Colonial Williamsburg is known for its boxwoods. Both the American boxwood (Buxus sempervirens) and the English boxwood (Buxus sempervirens ‘suffruticosa’) provide structure to our gardens and substance to our Christmas decorations.
Not as common, but just as historic, is a variegated form (Buxus sempervirens ‘elegantisima’) which can be found growing in the Colonial Garden and Nursery on Duke of Gloucester Street.
Prominent colonist John Custis grew variegated boxwood in his Williamsburg garden. Apparently Custis, like many of us today, grew what he liked regardless of current trends. In 1736, he wrote, “I am told those things (striped boxwood and variegated plants) are out of fashion; but I do not mind that I always make my fancy my fashion.”
Native to North Africa, western Asia and Europe, boxwood was introduced to North America in the mid-1600s. The wood, close-grained and of bonelike hardness, was used by the colonists for making musical instruments and decorative items. The inlay work on the staircase in the reconstructed Governor’s Palace is of boxwood and holly.
In June, one of the primary tasks for our gardeners is to shear the boxwood. Shearing is done annually to maintain the size and shape of the boxwood. Topiary work (pruning plants into various contrived shapes) is completed by mid-summer so that the new growth can harden-off before frost.
In addition to boxwood, yaupon holly (Ilex vomitoria) is the other predominant plant used for topiary. Native to southeastern North America, yaupon holly is drought-tolerant and adaptable to a variety of soils.
Dr. Alexander Garden of Charleston found that “it makes a very good and most beautiful hedge and may be kept as short and neat as Box.” However, unlike the slow-growing boxwood that only needs to be sheared once a season, the fast-growing yaupon needs to be sheared at least three times a season.
Who was John Custis?
Born in 1678 on the Eastern Shore of Virginia, John Custis was a planter, a member of the House of Burgesses and served as member of the Governor’s Council in Williamsburg. He was William Byrd II’s brother-in-law, and the father of Martha Washington’s first husband, Daniel Parke Custis. Custis’ garden in Williamsburg became one of the finest gardens of its day in all the colonies.
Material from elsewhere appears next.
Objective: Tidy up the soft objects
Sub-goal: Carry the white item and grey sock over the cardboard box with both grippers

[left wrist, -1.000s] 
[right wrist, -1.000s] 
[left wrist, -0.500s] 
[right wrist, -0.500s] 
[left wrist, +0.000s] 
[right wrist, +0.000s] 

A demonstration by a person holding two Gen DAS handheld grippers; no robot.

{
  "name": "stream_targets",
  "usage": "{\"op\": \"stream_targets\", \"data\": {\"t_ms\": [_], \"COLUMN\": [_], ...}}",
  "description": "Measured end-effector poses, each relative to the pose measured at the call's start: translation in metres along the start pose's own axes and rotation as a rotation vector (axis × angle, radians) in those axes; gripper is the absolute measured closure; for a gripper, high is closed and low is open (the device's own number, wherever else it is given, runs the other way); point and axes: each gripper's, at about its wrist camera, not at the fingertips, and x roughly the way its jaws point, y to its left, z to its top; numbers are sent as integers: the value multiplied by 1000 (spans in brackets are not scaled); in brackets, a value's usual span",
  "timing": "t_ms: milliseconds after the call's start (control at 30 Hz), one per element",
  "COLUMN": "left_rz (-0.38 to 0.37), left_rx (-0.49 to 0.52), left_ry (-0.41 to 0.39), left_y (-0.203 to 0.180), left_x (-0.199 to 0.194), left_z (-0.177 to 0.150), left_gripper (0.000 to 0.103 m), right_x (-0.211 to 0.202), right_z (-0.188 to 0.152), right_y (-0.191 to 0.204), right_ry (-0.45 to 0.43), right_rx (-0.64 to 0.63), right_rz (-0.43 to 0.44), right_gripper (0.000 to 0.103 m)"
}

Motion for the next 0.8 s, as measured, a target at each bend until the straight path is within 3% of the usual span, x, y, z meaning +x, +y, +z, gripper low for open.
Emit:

The Philadelphia botanist, John Bartram, judged Custis’ garden as second only to John Clayton’s Gloucester County garden. Custis exchanged plants and corresponded with English botanist Peter Collinson from 1734 to 1746. Their letters survived and have been published in a book entitled Brothers of the Spade. Their twelve-year correspondence adds to our knowledge of plants and gardening in 18th-century Williamsburg.